Miguel Ángel Toro Martínez: Poli me dijo ?Tranquilo Toro, no pasa nada. Tomá, poné esto y vas a ver que se tranquilizan?. La miré sin entender mucho. ?Vos ponelo, haceme caso?. Me dio un CD y yo pensé: ?¿Qué carajo hace? Esta mina está loca.? Cuestión que lo puse y empezó a sonar una música. Pasaron unos segundos y los pibes comenzaron a calmarse, hasta tranquilizarse del todo. Era Tchaikovsky. Fue una cosa increíble. Había miles de pibes que parecía que iban a romper todo y de repente, escucharon Tchaikovsky, y se serenaron. Música que amansó a las fieras. La Negra Poli es la mejor manager de la Argentina, a años luz de cualquier otro.

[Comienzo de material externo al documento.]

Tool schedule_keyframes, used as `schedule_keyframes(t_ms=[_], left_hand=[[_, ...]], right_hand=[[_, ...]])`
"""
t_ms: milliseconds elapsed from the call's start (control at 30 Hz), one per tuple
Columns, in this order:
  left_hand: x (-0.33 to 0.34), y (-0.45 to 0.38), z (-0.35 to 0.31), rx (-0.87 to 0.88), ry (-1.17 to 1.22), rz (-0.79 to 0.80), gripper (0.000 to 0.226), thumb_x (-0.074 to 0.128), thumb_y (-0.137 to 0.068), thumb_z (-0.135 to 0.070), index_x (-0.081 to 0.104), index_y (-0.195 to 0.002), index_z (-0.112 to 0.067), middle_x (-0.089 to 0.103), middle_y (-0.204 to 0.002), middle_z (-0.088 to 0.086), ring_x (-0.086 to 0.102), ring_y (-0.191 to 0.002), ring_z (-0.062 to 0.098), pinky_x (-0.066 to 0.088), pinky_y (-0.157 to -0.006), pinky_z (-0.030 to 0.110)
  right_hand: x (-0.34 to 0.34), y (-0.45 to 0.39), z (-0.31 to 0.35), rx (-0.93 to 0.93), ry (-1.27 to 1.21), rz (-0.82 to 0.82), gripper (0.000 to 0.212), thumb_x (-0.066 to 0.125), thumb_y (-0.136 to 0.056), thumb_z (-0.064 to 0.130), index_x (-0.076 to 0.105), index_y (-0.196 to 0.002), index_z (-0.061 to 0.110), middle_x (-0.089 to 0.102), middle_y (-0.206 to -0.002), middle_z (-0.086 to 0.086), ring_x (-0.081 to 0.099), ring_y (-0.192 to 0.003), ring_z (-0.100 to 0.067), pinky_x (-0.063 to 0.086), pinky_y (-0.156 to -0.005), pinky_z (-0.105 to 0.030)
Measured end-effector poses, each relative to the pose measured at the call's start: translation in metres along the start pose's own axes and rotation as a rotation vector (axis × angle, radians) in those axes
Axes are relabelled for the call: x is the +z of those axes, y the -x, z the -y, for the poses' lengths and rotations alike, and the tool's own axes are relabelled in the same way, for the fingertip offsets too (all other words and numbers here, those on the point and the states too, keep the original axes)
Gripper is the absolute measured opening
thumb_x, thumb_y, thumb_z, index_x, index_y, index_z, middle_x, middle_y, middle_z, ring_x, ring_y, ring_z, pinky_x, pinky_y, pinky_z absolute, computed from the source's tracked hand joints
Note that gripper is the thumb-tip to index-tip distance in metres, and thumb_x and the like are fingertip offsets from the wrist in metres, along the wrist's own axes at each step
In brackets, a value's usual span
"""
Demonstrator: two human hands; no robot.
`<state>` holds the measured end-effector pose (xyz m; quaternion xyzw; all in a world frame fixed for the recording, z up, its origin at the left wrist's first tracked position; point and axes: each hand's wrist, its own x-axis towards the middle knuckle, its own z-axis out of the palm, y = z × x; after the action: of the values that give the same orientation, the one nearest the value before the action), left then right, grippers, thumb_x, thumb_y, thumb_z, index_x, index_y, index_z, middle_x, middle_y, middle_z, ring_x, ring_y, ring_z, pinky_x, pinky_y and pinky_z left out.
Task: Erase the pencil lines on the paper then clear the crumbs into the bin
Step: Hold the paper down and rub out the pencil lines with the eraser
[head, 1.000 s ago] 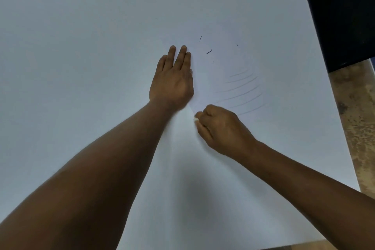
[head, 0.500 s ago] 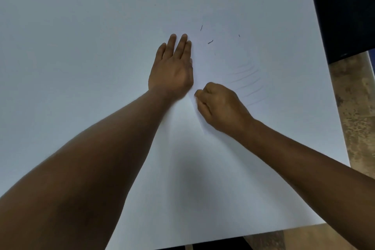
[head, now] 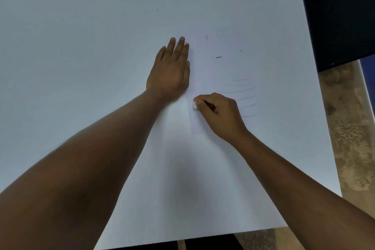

Compuesto por Piotr Ilich Tchaikovski para la obra Cascanueces en 1891, los aires celebratorios del Vals de las flores resultaron un bálsamo para las huestes ricoteras. Martínez, dueño de una empresa de sonido que musicalizó a los mejores artistas argentinos de los últimos treinta años y que conoce el ambiente como nadie, quedó admirado por el aplomo y la seguridad de Poli para manejarse al borde del abismo. Tal vez, lo que funcionó en Huracán fue la memoria emotiva; siete años antes, Poli había puesto otra pieza del mismo autor (la Obertura 1812, compuesta en honor a la resistencia de las tropas rusas a Napoleón) como prolegómeno a los shows de Paladium de mayo y de octubre de 1986, cuando la banda presentó Oktubre. Claro que el contexto era bien distinto. Ese era un país que atravesaba los últimos rayos de la primavera alfonsinista. El de ahora, en cambio, uno que comenzaba a tener a la juventud entre los mayores perjudicados de su sistema económico. Meses después se darían a conocer los índices de desocupación que indicaban que, para los jóvenes, esa realidad tenía rasgos de pandemia: ascendía al 30% entre los menores de 22 años. Como las tropas de Napoleón, el menemismo avanzaba dejando en las banquinas un ejército de despojados.